The next line contains ‘N’ space-separated integers denoting the values of elements of the ‘arr’ array.
Output Format :
For each test case, print a single line containing the minimum number of steps required to form the given array.
The output of each test case will be printed in a separate line.
Note :
You do not need to print anything, it has already been taken care of. Just implement the given function.
Constraints :
1 <= T <= 5
1 <= N <= 5000
0 <= arr[i] < 10 ^ 6
Where ‘arr[i]’ represents the elements of the array.
Time Limit: 1 sec
Approaches
The idea here is that we can say that number of increment operations required are equal to the number of set bits present in the elements of a given array because in one operation you can double all elements of the array. To get an even number you need to get even / 2 i.e. half of the number. So we need Increment operations only when our current element is odd
and in all other cases, we can divide the number by 2.
Algorithm
- Firstly we declare a variable ‘ans’ to store our answer.
- Now we define our two functions getIncrement which gives us operations used to increment the number and getMultiply which gives us operations used to double its value.
- Now we start iterating the array and first, we call the getIncrement function which gives us count in a recursive way in every recursive call we check if the number is odd we increase the count by ‘1’ and again call recursively after dividing it by 2.
- We recursively called this function until the element becomes ‘0’and when it becomes ‘0’ we return the count.
- Now we call the function getMulitply we give us count in a recursive way we recursively called the function by dividing it by ‘2’ until it becomes less than equal to ‘1’
- But as we know we can use multiply operations on all elements by using a single operation so after each getMultiply operation, we check the maximum count and store the maximum count in the ans.
- After the whole traversal, we return the ‘ans’.

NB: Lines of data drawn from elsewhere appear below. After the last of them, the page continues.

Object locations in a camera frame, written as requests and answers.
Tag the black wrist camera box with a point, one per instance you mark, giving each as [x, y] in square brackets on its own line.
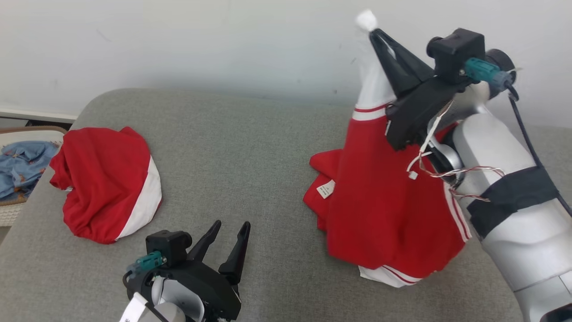
[167, 243]
[456, 51]

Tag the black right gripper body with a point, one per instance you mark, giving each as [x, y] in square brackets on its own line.
[415, 112]

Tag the blue patterned garment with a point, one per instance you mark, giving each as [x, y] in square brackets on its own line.
[22, 167]

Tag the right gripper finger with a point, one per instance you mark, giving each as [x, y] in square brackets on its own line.
[385, 60]
[411, 71]

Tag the red Bulls 23 jersey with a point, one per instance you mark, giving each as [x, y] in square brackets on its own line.
[380, 201]

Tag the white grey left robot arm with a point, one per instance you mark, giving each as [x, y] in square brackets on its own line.
[174, 297]

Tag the white woven laundry basket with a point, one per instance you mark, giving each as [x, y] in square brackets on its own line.
[9, 214]

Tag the teal camera connector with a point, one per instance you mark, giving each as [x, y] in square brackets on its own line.
[480, 69]
[149, 261]

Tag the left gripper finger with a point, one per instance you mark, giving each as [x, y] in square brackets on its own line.
[237, 259]
[203, 243]

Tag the teal left camera connector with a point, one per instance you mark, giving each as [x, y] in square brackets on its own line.
[149, 261]

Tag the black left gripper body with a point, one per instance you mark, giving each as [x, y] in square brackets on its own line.
[216, 290]

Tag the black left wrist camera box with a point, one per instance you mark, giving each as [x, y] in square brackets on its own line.
[167, 243]

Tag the red shorts with white band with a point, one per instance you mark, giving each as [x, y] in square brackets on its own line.
[98, 179]

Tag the teal right camera connector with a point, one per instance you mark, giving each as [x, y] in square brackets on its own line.
[480, 69]

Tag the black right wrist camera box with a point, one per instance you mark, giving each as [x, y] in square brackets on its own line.
[456, 51]

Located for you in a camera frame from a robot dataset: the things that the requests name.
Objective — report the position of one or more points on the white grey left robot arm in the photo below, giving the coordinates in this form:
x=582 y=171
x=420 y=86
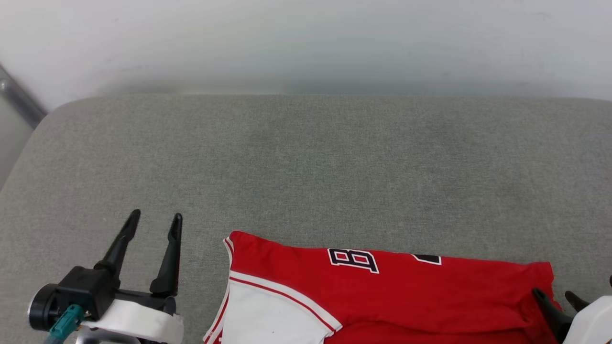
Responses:
x=40 y=308

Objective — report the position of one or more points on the grey fabric sofa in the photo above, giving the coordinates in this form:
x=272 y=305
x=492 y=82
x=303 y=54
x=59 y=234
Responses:
x=306 y=162

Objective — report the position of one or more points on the red and white jersey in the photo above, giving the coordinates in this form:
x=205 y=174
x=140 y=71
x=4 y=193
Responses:
x=406 y=296

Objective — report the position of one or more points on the grey metal rail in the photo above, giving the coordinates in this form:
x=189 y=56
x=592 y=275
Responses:
x=21 y=98

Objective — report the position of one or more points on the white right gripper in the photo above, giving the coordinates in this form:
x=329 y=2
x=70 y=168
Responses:
x=593 y=325

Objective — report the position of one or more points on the teal left camera connector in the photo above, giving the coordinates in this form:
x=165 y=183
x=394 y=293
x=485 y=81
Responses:
x=67 y=321

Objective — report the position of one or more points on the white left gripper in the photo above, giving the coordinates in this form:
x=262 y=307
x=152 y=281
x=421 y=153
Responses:
x=138 y=320

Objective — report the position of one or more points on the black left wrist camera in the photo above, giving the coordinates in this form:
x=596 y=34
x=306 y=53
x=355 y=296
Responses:
x=88 y=289

Description of ‘getIncrementOperations’ function
The function is created to count the number of minimum operations which can be performed of incrementation to make the desired array.
The function will take one parameter:
Int element for which we count the number of operations needed.
- So we recursively call this function until our element becomes ‘0’.
- In every step, we check if the number is odd we divide the element by ‘2’ and then recursively calls the function by increasing the count.
Description of ‘getMultiplyOperations’ function
The function is created to count the number of minimum operations which can be performed of double the elements to make the desired function.
The function will take one parameter:
Int element for which we count the number of operations required.
- So we recursively call the function until our element is greater than or equal to ‘1’
- In every step, we recursively call the function by the value element divided by ‘2’.
The idea here is to traverse the array and try to make the elements of array ‘0’ so we can think of as we know there are 2 operations that are we can increase the elements by ‘1’ or we can double them so we can use this that if we see all the elements are presents are even we can divide the elements by ‘2’ and if any odd element is present we decrease it by ‘1’ to make an even number and then divide it and in every operation, we store the count so when all elements become ‘0’ it would be the minimum number of operations.
Algorithm
- First, we declare a variable ‘ans’ for storing the count of operations.
- Now we run a loop until all the elements of the array are ‘0’.
- Now in each iteration, we check if our elements are odd or not
- If we found any element as odd we decrease it by ‘1’ and increase the ans by ‘1’
- Else we count the number of elements that are even.
- Now we check if all the elements of the array are ‘0’ or not
- If all elements of the array become 0 we return ans.
- Else we remain in the loop.
- Now we check if all the elements are even or not if all are even we divide the elements by ‘2’ and increase it by ‘1’.